The board told investors yesterday it has received “a highly preliminary and unsolicited approach from a private equity group” regarding a potential cash offer at 135p a share, a near 50% premium to Friday’s closing price.

Although Shanks did not name the bidder, it is understood Carlyle, which has pro-perty and business interests in Scotland, is behind the move.

Shanks’s shares soared 36.9p or 41% yesterday to 127p. They hit a year low of 36.15p in March.

The group said a cash offer of 150p or more, valuing the company at £594m, “would deliver an appropriate value to shareholders” and it would make a further announcement.

Shanks has its roots in Shanks & McEwan, founded in Scotland at the end of the nineteenth century when it was behind the building of the country’s railway network.

Although it moved its head office to Buckinghamshire in the mid-1990s a few years after listing on the stock exchange, its registered office remains in Glasgow.

It has long since switched its focus from construction and civil engineering to waste management and recycling and is expanding its green energy facilities. Close to 90% of its revenues are now earned in Holland and Belgium.

Shanks still has numerous waste management operations north of the border stretching from Aberdeen to Argyll. It is currently pursuing plans to redevelop the Blochairn site on the edge of Glasgow to provide additional recycling facilities.

Shanks received permission in October to open a £8m centre in Cumbernauld where food leftovers will be used to generate “green” electricity capable of powering 3000 homes.

The joint venture with Scottish specialist Energen Biogas will employ the same anaerobic digestion technology Shanks is using to generate power in Holland and Canada. It is expected to start work next summer.

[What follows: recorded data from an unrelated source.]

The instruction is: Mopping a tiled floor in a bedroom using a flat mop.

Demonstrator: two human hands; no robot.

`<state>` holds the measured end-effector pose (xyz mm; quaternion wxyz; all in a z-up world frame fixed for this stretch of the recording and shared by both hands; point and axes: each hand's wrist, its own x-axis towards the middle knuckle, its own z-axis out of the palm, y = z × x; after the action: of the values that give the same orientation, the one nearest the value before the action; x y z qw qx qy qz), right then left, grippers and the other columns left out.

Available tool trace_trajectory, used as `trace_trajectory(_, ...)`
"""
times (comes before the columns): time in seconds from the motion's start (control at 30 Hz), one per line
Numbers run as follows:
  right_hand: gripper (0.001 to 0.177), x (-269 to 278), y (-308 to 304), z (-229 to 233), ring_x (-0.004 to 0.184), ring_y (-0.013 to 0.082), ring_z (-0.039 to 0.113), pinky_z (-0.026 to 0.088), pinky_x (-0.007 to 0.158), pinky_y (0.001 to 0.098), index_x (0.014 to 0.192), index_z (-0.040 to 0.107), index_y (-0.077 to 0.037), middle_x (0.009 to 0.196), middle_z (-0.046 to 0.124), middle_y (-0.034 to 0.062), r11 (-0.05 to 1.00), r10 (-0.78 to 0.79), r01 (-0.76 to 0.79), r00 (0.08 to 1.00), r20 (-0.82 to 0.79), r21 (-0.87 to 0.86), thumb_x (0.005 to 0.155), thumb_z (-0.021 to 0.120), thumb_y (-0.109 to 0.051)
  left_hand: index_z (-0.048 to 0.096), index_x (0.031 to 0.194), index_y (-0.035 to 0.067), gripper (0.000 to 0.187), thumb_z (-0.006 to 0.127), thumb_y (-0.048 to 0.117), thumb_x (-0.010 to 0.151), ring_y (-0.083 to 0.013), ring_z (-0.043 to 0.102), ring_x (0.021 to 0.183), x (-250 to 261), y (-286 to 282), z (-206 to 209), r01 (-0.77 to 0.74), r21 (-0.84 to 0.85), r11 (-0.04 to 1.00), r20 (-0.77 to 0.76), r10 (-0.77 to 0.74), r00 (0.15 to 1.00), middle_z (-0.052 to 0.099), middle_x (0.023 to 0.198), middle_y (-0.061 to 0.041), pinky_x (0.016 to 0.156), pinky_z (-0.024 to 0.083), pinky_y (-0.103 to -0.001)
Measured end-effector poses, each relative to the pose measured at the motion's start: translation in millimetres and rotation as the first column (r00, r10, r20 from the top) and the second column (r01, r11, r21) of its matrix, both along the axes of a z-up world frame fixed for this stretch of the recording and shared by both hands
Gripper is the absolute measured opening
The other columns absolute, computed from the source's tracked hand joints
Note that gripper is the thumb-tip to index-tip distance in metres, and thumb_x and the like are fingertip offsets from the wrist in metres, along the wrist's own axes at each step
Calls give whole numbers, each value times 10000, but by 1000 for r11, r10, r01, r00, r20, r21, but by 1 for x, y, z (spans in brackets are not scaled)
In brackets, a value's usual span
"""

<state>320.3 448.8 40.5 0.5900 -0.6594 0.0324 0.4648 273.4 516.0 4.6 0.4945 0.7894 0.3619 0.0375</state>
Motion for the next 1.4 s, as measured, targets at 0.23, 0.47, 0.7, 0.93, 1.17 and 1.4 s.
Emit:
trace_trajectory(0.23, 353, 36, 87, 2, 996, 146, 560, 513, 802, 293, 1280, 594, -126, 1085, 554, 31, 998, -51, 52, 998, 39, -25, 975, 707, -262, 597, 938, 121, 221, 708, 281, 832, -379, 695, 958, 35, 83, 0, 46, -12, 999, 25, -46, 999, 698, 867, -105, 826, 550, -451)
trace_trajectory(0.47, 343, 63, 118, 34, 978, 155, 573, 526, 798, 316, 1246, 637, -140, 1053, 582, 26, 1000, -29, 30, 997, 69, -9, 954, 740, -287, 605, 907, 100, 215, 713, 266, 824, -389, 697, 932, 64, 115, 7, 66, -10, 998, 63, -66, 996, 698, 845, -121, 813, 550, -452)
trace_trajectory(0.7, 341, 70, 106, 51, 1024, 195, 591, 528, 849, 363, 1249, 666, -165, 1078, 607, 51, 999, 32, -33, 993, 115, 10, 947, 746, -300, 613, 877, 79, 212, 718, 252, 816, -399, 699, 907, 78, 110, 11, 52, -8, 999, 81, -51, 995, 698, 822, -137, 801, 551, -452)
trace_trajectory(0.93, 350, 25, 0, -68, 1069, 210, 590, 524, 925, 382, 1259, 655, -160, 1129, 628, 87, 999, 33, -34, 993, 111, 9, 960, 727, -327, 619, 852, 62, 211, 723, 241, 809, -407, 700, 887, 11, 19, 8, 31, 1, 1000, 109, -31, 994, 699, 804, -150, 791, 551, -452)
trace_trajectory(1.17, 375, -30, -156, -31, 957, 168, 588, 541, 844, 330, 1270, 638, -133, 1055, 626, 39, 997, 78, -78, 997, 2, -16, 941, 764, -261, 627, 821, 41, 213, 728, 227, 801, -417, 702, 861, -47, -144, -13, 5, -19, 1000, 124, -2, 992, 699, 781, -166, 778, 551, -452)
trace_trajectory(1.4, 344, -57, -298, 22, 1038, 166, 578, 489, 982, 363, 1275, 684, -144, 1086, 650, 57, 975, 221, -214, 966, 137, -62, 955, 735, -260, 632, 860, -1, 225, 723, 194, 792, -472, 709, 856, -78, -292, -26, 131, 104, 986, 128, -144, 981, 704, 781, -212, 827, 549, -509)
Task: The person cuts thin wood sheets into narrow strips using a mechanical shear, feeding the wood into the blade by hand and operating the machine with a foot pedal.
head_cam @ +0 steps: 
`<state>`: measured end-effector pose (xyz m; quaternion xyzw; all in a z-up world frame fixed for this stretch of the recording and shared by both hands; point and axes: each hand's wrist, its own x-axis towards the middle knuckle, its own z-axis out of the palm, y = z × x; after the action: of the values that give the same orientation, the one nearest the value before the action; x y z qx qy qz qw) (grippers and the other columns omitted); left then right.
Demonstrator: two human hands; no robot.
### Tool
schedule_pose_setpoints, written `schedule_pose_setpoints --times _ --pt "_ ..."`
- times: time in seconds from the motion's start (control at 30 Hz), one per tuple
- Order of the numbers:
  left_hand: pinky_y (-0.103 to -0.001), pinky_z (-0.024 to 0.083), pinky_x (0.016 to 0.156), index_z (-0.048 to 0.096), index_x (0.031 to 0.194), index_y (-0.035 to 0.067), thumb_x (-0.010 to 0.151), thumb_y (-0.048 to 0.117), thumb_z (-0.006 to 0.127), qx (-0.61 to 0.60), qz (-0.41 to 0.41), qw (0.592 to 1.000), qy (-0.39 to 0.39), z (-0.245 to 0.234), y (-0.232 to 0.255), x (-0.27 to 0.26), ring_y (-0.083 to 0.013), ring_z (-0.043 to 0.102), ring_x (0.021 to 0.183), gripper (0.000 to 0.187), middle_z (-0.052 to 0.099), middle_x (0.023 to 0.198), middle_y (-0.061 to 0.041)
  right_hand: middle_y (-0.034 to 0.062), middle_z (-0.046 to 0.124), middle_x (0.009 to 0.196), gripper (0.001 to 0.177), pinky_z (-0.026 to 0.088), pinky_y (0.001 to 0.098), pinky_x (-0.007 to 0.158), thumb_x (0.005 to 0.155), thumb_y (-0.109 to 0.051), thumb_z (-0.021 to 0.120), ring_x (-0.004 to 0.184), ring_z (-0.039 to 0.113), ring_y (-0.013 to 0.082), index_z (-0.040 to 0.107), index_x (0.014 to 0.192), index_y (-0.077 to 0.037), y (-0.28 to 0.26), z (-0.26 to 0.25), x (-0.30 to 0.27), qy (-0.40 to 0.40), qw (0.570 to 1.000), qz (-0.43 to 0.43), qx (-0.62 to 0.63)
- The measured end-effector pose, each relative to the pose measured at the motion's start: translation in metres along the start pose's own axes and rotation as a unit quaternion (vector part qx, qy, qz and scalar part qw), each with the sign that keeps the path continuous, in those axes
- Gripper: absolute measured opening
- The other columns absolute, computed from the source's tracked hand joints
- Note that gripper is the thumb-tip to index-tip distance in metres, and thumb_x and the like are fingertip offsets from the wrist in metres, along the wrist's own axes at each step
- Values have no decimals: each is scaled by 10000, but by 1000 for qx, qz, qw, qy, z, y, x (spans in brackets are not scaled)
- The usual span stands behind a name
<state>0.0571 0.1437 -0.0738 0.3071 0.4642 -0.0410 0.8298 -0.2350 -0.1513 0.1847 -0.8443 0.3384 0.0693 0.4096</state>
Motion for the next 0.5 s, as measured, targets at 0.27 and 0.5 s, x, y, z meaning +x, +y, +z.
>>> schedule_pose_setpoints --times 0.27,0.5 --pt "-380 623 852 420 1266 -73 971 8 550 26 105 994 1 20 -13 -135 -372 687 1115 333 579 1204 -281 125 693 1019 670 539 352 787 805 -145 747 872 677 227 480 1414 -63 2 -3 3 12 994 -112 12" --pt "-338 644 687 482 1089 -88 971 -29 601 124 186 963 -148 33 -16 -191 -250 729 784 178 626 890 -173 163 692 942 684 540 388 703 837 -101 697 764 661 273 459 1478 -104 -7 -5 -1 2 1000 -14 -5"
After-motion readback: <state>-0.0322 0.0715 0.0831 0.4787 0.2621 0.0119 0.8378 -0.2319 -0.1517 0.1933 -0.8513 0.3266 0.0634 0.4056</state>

Asked if the takeover approach could affect future plans for the plant, a spokesman for the company said: “The board are quite clear.

“They are delivering on their priorities. That includes things like the Cumbernauld anaerobic digestion plant.

“If it was fast-forward and there was approach and an offer which was successful, we cannot say (what the situation would be).

“Stood here today, the reason the market likes Shanks is because they have things like Cumbernauld.

“But we cannot say what the future holds.

For the time being, it is business as usual.”

He said the next move is down to the potential bidder.

“We have said our piece and the ball is pretty much in the court of the private equity group really.

“If needs be the company will make a further statement as appropriate but there is no timetable.

“The important thing here is this is a company that has spent quite a lot of time and effort in making sure it is in a strong position.

“But as a listed company the board as an obligation to their shareholders to act in their best interest.

“If that best interest is in what becomes an offer, they have to consider that.”

Under chief executive Tom Drury, a former United Utilities director appointed in 2007, Shanks has cut debt through a rights issue and disposals. It has also increased its focus on recycling, organic waste treatment, and the private finance contracts with the public sector.

But the economic downturn has weighed down on the sector.

In the year to March, Shanks made pre-tax profit of £34m on revenues of £697m. This compares to £564m of revenue and £41m of pre-tax profit the previous year.

Other similar companies, such as Cory and Biffa have already been taken over by private equity firms.